→ **Task requirements**: The answer must be the full listing, word for word, with no pictures in it.

==== Given data

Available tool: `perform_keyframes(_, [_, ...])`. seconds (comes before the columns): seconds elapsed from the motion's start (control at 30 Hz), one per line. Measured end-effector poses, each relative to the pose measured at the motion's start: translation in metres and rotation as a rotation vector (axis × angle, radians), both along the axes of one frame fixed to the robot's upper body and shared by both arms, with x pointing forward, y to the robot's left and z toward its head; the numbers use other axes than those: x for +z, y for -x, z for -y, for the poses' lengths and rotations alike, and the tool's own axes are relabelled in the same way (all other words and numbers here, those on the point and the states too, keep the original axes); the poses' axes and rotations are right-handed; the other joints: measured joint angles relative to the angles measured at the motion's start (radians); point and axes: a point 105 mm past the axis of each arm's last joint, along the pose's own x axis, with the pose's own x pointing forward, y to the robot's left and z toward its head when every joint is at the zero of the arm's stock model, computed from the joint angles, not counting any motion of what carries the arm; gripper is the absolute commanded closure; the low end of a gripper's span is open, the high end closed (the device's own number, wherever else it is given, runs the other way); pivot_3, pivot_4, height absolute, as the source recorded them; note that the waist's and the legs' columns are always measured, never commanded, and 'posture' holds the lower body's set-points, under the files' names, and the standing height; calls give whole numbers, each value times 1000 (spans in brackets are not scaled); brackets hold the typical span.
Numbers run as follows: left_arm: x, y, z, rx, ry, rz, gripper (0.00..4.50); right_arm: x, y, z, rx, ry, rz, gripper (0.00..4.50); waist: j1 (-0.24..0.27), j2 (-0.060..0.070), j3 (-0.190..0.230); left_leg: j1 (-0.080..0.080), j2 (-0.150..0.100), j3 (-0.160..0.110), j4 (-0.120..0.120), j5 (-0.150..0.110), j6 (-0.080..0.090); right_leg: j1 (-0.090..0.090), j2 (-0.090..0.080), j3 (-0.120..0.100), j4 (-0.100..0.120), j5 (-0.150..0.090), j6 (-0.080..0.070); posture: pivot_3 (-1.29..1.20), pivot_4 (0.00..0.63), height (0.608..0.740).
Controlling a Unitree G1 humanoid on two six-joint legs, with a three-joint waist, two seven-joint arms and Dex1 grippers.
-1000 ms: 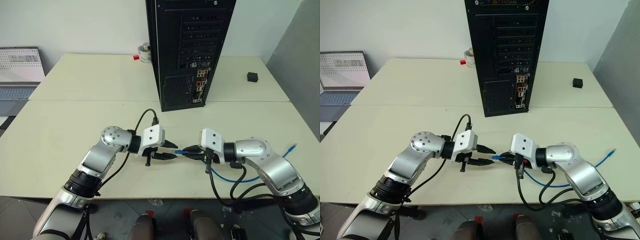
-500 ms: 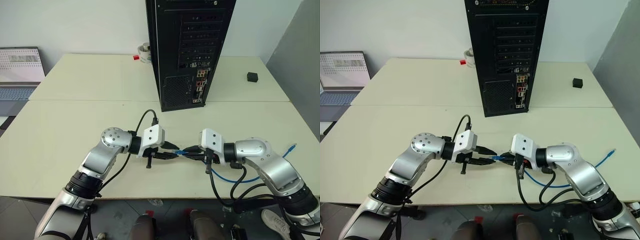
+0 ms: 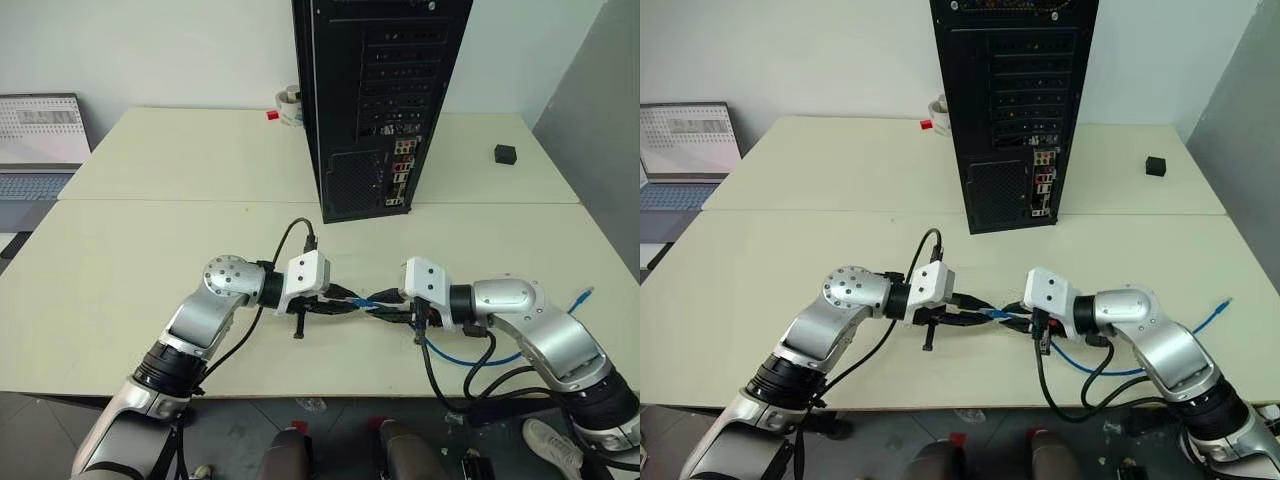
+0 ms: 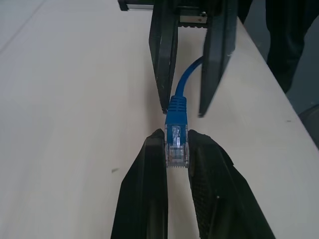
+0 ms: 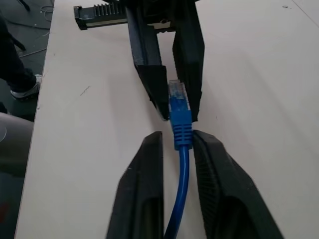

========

→ **Answer space**:
Available tool: `perform_keyframes(_, [_, ...])`. seconds (comes before the columns): seconds elapsed from the motion's start (control at 30 Hz), one per line. Measured end-effector poses, each relative to the pose measured at the motion's start: translation in metres and rotation as a rotation vector (axis × angle, radians), both along the axes of one frame fixed to the robot's upper body and shared by both arms, with x pointing forward, y to the robot's left and z toward its head; the numbers use other axes than those: x for +z, y for -x, z for -y, for the poses' lengths and rotations alike, and the tool's own axes are relabelled in the same way (all other words and numbers here, those on the point and the states too, keep the original axes); the poses' axes and rotations are right-handed; the other joints: measured joint angles relative to the angles measured at the motion's start (radians); point and axes: a point 105 mm past the axis of each arm's last joint, along the pose's own x axis, with the pose's own x pointing forward, y to the robot's left and z toward its head when every joint is at the zero of the arm's stock model, computed from the joint angles, not counting any motion of what carries the arm; gripper is the absolute commanded closure; the low end of a gripper's span is open, the high end closed (the device's own number, wherever else it is given, runs the other way); pivot_3, pivot_4, height absolute, as the source recorded them; note that the waist's and the legs' columns are always measured, never commanded, and 'posture' holds the lower body's set-points, under the files' names, and the standing height; calls give whole numbers, each value times 1000 (spans in brackets are not scaled); brackets hold the typical span.
Numbers run as follows: left_arm: x, y, z, rx, ry, rz, gripper (0.00..4.50); right_arm: x, y, z, rx, ry, rz, gripper (0.00..4.50); waist: j1 (-0.24..0.27), j2 (-0.060..0.070), j3 (-0.190..0.230); left_leg: j1 (-0.080..0.080), j2 (-0.150..0.100), j3 (-0.160..0.110), j4 (-0.120..0.120), j5 (-0.150..0.110), j6 (-0.080..0.090); right_leg: j1 (-0.090..0.090), j2 (-0.090..0.080), j3 (-0.120..0.100), j4 (-0.100..0.120), j5 (-0.150..0.090), j6 (-0.080..0.070); posture: pivot_3 (-1.29..1.20), pivot_4 (0.00..0.63), height (0.608..0.740).
Controlling a Unitree G1 humanoid on two six-joint legs, with a three-joint waist, two seven-joint arms and Dex1 grippers.
-1000 ms: 
-500 ms: 
+0 ms: 
+0 ms: 
+0 ms: 

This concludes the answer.